Andersonia barbata
- Conservation status: Priority Two — Poorly Known Taxa (DEC)

Scientific classification
- Kingdom: Plantae
- Clade: Tracheophytes
- Clade: Angiosperms
- Clade: Eudicots
- Clade: Asterids
- Order: Ericales
- Family: Ericaceae
- Genus: Andersonia
- Species: A. barbata
- Binomial name: Andersonia barbata L.Watson
- Synonyms: Andersonia caerulea var. stricta Benth.

= Andersonia barbata =

- Genus: Andersonia (plant)
- Species: barbata
- Authority: L.Watson
- Conservation status: P2
- Synonyms: Andersonia caerulea var. stricta Benth.

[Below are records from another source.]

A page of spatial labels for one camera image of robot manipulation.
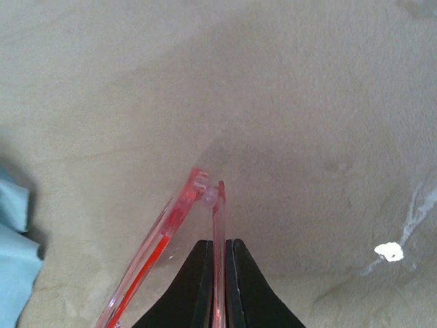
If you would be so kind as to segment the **light blue cleaning cloth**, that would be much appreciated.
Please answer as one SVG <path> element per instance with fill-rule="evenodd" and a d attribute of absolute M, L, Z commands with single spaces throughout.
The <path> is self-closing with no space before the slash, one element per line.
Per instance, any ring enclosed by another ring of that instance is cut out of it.
<path fill-rule="evenodd" d="M 15 327 L 42 268 L 40 245 L 24 236 L 29 217 L 28 189 L 1 170 L 1 326 Z"/>

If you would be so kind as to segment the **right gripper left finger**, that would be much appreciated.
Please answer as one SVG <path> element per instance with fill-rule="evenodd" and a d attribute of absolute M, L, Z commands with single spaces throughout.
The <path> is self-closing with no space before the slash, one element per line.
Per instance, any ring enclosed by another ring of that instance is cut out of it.
<path fill-rule="evenodd" d="M 212 241 L 197 241 L 163 296 L 133 328 L 205 328 L 211 323 Z"/>

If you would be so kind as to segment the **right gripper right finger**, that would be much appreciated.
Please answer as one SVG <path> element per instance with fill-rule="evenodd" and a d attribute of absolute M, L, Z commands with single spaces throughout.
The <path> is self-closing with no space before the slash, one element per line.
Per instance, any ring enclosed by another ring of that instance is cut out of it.
<path fill-rule="evenodd" d="M 225 302 L 228 327 L 305 328 L 272 290 L 239 238 L 226 241 Z"/>

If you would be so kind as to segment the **red transparent glasses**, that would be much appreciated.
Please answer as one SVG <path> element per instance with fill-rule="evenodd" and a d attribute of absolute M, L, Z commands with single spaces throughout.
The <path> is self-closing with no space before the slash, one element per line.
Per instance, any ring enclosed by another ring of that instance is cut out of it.
<path fill-rule="evenodd" d="M 175 277 L 189 247 L 216 234 L 224 199 L 219 183 L 200 168 L 193 168 L 170 198 L 141 242 L 136 254 L 99 316 L 97 327 L 127 327 L 148 310 Z"/>

Species of flowering plant

Andersonia barbata is a species of flowering plant in the family Ericaceae and is endemic to the south-west of Western Australia. It is an erect shrub with slightly twisted, lance-shaped leaves, and blue flowers.

==Description==
Andersonia barbata is an erect shrub that typically grows to a height of up to about 40 cm. Its leaves are slightly twisted, lance-shaped, 4–28 mm long and 1–2 mm wide. The bracteoles are linear, shorter than the sepals. The sepals are linear, 8–16 mm long, usually hairy and pink. The petals are blue and slightly shorter than the sepals, with lobes about as long as the petal tube. The stamens are about as long as the petals with anthers about half as long as the filaments.

==Taxonomy==
Andersonia barbata was first formally described in 1962 by Leslie Watson in the Kew Bulletin from specimens collected near the Vasse River in 1900. The specific epithet (barbata) means 'bearded'.

==Distribution and habitat==
This species of Andersonia grows in swampy areas in the Jarrah Forest, Swan Coastal Plain and Warren bioregions in south-western Western Australia where it grows in sand.

==Conservation status==
Andersonia barbata is listed as "Priority Two" by the Government of Western Australia Department of Biodiversity, Conservation and Attractions, meaning that it is poorly known and from one or a few locations.